*Exercise description:* Reply only with how many lines in these entries hold the string "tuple".

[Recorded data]
----------------------------------------
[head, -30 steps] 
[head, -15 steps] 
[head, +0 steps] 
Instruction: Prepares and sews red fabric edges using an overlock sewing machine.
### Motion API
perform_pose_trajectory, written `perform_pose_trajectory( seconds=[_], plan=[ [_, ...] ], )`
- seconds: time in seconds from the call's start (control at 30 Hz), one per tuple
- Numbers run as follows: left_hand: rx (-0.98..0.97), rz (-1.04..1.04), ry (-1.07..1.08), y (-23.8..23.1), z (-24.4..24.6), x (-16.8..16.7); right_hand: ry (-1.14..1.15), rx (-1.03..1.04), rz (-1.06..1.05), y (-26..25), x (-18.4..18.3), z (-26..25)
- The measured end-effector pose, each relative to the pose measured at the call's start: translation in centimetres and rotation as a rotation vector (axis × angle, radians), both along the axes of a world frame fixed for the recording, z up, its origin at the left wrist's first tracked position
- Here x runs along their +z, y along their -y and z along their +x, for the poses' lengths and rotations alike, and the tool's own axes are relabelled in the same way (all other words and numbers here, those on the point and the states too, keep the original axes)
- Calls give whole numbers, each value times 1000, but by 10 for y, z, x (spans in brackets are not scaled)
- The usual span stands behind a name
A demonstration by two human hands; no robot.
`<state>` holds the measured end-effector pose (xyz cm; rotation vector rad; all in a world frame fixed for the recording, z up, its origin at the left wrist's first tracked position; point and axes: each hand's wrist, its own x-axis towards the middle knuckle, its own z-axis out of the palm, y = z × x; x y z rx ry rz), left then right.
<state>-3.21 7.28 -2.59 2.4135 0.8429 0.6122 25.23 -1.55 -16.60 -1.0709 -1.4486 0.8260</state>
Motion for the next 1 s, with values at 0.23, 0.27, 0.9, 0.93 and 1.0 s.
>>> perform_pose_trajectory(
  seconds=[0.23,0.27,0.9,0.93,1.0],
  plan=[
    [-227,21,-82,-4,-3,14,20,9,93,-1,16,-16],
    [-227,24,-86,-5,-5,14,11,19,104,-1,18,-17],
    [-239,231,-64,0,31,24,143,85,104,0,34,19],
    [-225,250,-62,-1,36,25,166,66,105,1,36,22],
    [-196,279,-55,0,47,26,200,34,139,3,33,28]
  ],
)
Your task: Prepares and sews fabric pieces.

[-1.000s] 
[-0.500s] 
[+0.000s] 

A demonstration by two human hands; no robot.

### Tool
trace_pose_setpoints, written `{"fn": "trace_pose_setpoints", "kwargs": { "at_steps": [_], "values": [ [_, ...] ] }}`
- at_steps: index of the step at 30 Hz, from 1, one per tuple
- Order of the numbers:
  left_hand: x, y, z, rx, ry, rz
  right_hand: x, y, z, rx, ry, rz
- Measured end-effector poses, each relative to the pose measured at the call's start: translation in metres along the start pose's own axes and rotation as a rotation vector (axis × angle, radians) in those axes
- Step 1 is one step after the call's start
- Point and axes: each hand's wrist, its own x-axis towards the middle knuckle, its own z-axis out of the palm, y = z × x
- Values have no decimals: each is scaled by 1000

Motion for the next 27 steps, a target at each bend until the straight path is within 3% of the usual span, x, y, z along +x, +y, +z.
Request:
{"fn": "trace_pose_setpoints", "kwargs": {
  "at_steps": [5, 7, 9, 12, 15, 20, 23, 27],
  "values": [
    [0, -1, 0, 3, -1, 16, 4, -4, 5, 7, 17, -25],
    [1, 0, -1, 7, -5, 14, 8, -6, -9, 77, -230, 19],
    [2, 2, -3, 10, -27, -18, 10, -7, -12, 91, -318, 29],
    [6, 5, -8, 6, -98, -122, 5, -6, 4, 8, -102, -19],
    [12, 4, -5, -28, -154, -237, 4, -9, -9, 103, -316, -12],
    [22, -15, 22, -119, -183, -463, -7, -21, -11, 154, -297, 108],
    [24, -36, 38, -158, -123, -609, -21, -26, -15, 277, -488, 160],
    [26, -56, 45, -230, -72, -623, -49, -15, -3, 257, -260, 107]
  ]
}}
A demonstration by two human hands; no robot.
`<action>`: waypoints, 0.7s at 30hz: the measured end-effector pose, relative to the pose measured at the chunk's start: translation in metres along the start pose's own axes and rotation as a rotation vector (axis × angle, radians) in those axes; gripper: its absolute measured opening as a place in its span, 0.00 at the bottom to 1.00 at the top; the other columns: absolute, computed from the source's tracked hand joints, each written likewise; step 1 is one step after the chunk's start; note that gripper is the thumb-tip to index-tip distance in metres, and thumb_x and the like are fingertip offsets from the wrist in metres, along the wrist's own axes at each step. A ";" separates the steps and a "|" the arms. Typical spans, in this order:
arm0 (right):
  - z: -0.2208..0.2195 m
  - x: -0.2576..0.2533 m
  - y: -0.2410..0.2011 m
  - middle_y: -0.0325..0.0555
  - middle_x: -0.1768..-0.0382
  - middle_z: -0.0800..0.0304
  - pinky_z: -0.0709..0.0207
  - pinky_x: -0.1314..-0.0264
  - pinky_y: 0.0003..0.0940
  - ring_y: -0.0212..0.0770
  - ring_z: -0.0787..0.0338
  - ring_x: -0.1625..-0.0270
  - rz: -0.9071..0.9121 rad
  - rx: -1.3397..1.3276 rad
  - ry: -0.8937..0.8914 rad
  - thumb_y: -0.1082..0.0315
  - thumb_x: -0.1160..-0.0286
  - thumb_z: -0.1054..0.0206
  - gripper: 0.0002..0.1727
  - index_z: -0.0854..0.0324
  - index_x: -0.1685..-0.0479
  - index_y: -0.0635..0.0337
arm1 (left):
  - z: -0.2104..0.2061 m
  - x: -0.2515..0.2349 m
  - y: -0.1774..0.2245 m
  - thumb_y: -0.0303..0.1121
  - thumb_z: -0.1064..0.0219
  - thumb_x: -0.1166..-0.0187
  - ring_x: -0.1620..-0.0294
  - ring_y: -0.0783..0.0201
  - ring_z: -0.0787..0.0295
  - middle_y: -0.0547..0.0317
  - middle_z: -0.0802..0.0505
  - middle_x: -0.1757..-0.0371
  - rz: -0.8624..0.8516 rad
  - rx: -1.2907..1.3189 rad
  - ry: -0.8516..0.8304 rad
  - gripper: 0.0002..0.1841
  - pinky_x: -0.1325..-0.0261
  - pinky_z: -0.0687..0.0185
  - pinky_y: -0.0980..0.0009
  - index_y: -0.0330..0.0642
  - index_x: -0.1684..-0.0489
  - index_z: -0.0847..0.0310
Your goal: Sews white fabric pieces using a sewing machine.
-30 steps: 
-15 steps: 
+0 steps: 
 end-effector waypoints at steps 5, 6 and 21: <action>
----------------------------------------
*Exercise output:* 2